• **YOUR TASK**: Show the lines below that contain the string "jersey".

• **SOURCE DATA**:
----------
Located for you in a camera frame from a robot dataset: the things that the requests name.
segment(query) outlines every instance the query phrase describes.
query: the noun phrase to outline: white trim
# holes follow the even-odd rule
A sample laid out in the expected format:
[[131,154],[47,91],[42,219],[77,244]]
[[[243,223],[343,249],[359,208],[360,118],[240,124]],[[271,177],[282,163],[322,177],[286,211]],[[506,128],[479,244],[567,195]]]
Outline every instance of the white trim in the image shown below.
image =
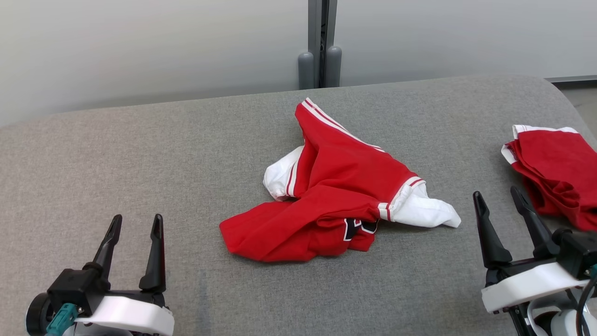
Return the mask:
[[342,126],[342,124],[340,124],[339,122],[337,122],[336,120],[334,120],[332,117],[330,117],[327,113],[324,112],[324,110],[322,110],[319,106],[317,106],[316,103],[313,103],[313,101],[311,100],[311,98],[307,97],[305,98],[306,101],[308,101],[311,105],[313,105],[313,107],[319,111],[321,114],[323,114],[324,116],[326,116],[329,120],[335,122],[336,124],[338,124],[338,126],[342,127],[343,130],[347,131],[347,129],[344,128],[344,126]]
[[290,183],[288,185],[288,195],[290,197],[294,197],[294,186],[297,183],[297,168],[299,166],[298,160],[293,164],[292,174],[290,175]]
[[293,174],[294,182],[296,182],[296,171],[294,169],[297,167],[303,148],[304,146],[297,147],[265,170],[263,185],[276,201],[286,200],[290,196],[286,194],[286,189],[290,190],[289,184],[292,183],[290,174]]
[[342,132],[342,133],[344,133],[344,134],[346,134],[346,135],[350,136],[351,138],[353,138],[354,140],[357,140],[357,141],[358,141],[358,142],[360,142],[360,143],[364,143],[364,144],[366,144],[367,146],[370,146],[371,148],[373,148],[373,149],[375,149],[375,150],[378,150],[378,151],[380,151],[380,152],[382,152],[382,153],[385,153],[385,151],[384,151],[383,149],[381,149],[379,146],[370,145],[370,144],[368,144],[368,143],[364,142],[363,140],[360,140],[360,139],[359,139],[359,138],[357,138],[356,136],[354,136],[354,135],[350,134],[350,133],[349,133],[349,132],[348,132],[346,129],[344,129],[344,127],[342,127],[342,126],[337,126],[337,125],[335,125],[334,123],[330,122],[329,120],[326,120],[326,119],[323,117],[323,115],[319,114],[319,113],[318,113],[318,112],[317,112],[315,109],[313,109],[311,106],[309,106],[309,104],[307,103],[307,101],[306,101],[306,100],[305,100],[305,101],[303,101],[303,102],[301,103],[301,105],[303,105],[303,107],[304,107],[304,108],[306,108],[306,109],[307,109],[307,111],[309,111],[309,112],[310,112],[310,113],[311,113],[313,116],[315,116],[315,118],[317,118],[317,119],[318,119],[319,121],[321,121],[322,123],[324,123],[324,124],[326,124],[326,125],[328,125],[328,126],[330,126],[330,127],[334,128],[334,129],[337,129],[337,130],[339,130],[340,132]]
[[381,219],[385,219],[386,221],[388,221],[389,219],[387,218],[387,203],[379,203],[377,205],[377,208],[379,209],[379,217]]
[[550,131],[550,132],[566,132],[566,133],[578,133],[572,127],[562,127],[561,129],[552,129],[550,127],[536,127],[536,126],[527,126],[527,125],[512,125],[512,133],[514,134],[514,139],[518,139],[518,135],[523,132],[530,132],[530,131]]
[[375,232],[377,232],[377,226],[378,226],[378,224],[379,224],[379,221],[377,221],[375,223],[375,230],[374,231],[366,230],[364,225],[361,226],[361,230],[365,231],[366,233],[375,234]]
[[343,240],[344,240],[345,242],[349,242],[349,241],[351,241],[351,240],[352,240],[352,238],[350,238],[350,239],[346,239],[346,236],[348,236],[348,222],[347,222],[346,220],[347,220],[347,218],[345,218],[345,219],[344,219],[344,225],[345,225],[345,226],[344,226],[344,239],[343,239]]
[[441,224],[458,227],[461,220],[452,205],[442,200],[429,198],[425,181],[418,181],[419,179],[420,177],[413,176],[406,180],[392,199],[388,209],[385,209],[387,203],[379,203],[377,207],[380,217],[386,219],[389,211],[387,220],[391,222],[427,228]]
[[510,150],[510,146],[503,145],[501,147],[501,154],[504,156],[504,158],[506,158],[506,161],[508,161],[509,164],[513,164],[517,161],[514,157],[514,154],[512,154],[512,151]]

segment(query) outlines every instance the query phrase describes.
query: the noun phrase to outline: jersey sleeve
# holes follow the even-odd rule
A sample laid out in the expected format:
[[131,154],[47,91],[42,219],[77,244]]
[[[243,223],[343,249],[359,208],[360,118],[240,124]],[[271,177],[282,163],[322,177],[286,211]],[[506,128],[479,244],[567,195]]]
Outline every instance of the jersey sleeve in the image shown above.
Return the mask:
[[375,206],[369,196],[316,186],[295,202],[263,203],[227,219],[220,231],[231,253],[258,261],[308,261],[342,254],[355,237],[355,249],[366,251],[374,231],[359,233],[363,225],[347,218],[375,222]]
[[379,217],[418,227],[458,227],[452,205],[427,195],[425,181],[379,146],[366,143],[327,115],[310,99],[296,118],[305,140],[316,149],[309,185],[357,191],[378,200]]
[[297,147],[265,170],[263,185],[276,201],[284,201],[289,197],[294,197],[297,163],[303,148],[304,146]]

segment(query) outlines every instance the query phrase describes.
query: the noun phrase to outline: gray cushion
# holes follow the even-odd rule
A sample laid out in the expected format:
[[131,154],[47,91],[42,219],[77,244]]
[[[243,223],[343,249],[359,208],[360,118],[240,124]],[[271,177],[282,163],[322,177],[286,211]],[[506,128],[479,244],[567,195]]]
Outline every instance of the gray cushion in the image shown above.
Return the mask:
[[[265,168],[301,144],[293,113],[310,97],[363,141],[427,180],[459,212],[458,229],[383,223],[369,252],[262,264],[228,253],[219,223],[270,196]],[[225,97],[99,109],[0,129],[0,325],[63,268],[90,261],[117,213],[114,289],[135,289],[155,213],[164,216],[176,335],[512,335],[484,310],[471,195],[480,190],[514,258],[533,249],[500,155],[512,124],[576,128],[596,140],[544,80],[516,75]],[[553,228],[563,220],[549,220]]]

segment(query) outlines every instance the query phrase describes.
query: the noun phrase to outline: wheel
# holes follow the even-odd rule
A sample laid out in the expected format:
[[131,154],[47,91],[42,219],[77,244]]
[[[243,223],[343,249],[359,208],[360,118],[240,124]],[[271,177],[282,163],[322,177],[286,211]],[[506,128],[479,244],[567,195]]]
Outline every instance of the wheel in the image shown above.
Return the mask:
[[545,332],[547,332],[548,336],[552,335],[552,319],[556,316],[559,311],[548,311],[547,313],[543,313],[537,317],[535,317],[535,324],[541,327]]
[[45,329],[52,322],[52,318],[54,318],[54,309],[50,303],[50,296],[48,293],[38,294],[27,309],[25,317],[27,333],[31,336],[44,336]]

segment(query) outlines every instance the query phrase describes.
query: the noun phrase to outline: red and white garment
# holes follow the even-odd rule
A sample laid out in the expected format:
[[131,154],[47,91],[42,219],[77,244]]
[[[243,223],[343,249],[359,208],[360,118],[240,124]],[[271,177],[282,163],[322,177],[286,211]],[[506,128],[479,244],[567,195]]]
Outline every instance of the red and white garment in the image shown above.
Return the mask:
[[523,175],[540,215],[566,216],[581,230],[597,230],[597,153],[570,127],[514,125],[501,153]]
[[276,202],[220,224],[228,250],[259,261],[306,261],[367,251],[379,219],[458,227],[446,202],[427,196],[425,181],[380,147],[349,133],[310,99],[297,106],[304,145],[266,169]]
----------
• **TASK OUTPUT**:
query: the noun phrase to outline: jersey sleeve
Outline every instance of the jersey sleeve in the image shown above.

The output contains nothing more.